Exercise details —
Repeat exactly the lines below that lie between the line with "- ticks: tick" and the line with "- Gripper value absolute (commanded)", counting both of those lines as part of the answer.

(Supplied material)

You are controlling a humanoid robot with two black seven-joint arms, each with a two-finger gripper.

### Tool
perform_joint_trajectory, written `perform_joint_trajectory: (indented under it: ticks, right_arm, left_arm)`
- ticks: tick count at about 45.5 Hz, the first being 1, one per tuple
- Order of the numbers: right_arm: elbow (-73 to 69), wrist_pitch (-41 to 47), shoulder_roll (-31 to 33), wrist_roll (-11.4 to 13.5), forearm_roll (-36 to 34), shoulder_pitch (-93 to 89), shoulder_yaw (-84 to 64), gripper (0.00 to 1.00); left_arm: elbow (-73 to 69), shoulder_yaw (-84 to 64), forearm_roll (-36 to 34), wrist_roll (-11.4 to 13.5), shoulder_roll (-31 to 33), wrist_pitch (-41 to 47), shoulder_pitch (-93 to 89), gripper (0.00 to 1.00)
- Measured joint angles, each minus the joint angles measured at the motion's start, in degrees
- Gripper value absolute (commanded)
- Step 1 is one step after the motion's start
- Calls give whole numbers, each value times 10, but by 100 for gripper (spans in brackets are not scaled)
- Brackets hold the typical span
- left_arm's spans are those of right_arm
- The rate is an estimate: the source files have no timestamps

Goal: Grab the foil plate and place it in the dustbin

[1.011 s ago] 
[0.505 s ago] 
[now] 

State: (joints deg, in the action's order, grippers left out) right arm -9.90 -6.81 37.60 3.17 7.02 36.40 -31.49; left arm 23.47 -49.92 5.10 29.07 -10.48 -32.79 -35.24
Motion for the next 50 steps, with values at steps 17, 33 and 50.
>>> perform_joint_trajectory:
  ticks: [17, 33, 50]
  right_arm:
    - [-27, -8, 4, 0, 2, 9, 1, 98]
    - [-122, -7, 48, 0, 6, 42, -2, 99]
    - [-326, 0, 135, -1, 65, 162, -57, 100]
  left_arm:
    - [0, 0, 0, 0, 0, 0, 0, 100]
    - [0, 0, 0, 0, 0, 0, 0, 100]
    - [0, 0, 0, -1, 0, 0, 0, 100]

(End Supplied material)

Response —
- ticks: tick count at about 45.5 Hz, the first being 1, one per tuple
- Order of the numbers: right_arm: elbow (-73 to 69), wrist_pitch (-41 to 47), shoulder_roll (-31 to 33), wrist_roll (-11.4 to 13.5), forearm_roll (-36 to 34), shoulder_pitch (-93 to 89), shoulder_yaw (-84 to 64), gripper (0.00 to 1.00); left_arm: elbow (-73 to 69), shoulder_yaw (-84 to 64), forearm_roll (-36 to 34), wrist_roll (-11.4 to 13.5), shoulder_roll (-31 to 33), wrist_pitch (-41 to 47), shoulder_pitch (-93 to 89), gripper (0.00 to 1.00)
- Measured joint angles, each minus the joint angles measured at the motion's start, in degrees
- Gripper value absolute (commanded)

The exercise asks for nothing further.